WHAT IS NEEDED: Below is a listing. Quote from it, exactly, the lines from the one containing "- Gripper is" down to the one containing "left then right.", both ends included, and nothing else.
═════ SUPPLIED INFORMATION
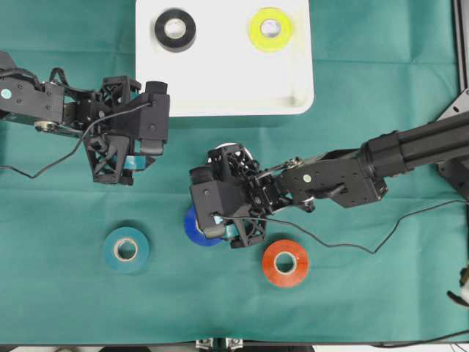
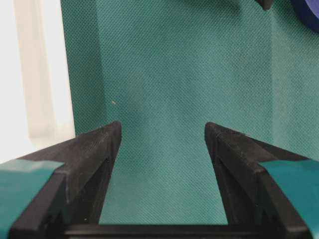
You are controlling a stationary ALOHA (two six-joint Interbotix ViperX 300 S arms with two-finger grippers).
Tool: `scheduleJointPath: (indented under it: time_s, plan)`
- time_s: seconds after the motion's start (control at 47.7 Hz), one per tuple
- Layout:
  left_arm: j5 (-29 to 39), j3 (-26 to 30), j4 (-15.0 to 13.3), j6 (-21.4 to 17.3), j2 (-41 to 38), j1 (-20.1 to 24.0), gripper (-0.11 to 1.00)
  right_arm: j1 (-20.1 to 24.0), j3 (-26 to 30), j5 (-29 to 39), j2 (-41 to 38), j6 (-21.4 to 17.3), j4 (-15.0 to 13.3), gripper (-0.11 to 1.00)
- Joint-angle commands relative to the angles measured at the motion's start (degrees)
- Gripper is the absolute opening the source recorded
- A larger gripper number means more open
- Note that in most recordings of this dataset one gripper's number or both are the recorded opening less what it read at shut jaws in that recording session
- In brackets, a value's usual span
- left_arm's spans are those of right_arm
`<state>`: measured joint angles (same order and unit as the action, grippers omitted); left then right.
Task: Put the tape alternately from left to right into the white case.
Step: 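Lower the right gripper into the blue tape roll's hole, then grip the blue roll with the right gripper and lift it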
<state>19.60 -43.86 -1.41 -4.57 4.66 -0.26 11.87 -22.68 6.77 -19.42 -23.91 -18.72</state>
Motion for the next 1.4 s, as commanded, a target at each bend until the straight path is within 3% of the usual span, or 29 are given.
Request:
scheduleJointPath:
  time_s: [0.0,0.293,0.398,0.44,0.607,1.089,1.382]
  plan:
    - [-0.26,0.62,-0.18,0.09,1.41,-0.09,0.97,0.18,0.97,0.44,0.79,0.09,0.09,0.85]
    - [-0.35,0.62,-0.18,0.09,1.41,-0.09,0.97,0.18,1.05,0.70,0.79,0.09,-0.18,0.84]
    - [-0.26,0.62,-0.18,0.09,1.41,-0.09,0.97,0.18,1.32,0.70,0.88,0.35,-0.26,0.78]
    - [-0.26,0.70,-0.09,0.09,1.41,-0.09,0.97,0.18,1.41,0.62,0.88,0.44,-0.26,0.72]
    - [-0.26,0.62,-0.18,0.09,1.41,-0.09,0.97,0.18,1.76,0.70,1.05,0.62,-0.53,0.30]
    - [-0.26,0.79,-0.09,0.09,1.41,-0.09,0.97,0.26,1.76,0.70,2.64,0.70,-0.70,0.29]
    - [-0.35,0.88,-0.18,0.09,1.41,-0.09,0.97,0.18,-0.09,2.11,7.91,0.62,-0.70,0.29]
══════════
TASK ANSWER:
- Gripper is the absolute opening the source recorded
- A larger gripper number means more open
- Note that in most recordings of this dataset one gripper's number or both are the recorded opening less what it read at shut jaws in that recording session
- In brackets, a value's usual span
- left_arm's spans are those of right_arm
`<state>`: measured joint angles (same order and unit as the action, grippers omitted); left then right.

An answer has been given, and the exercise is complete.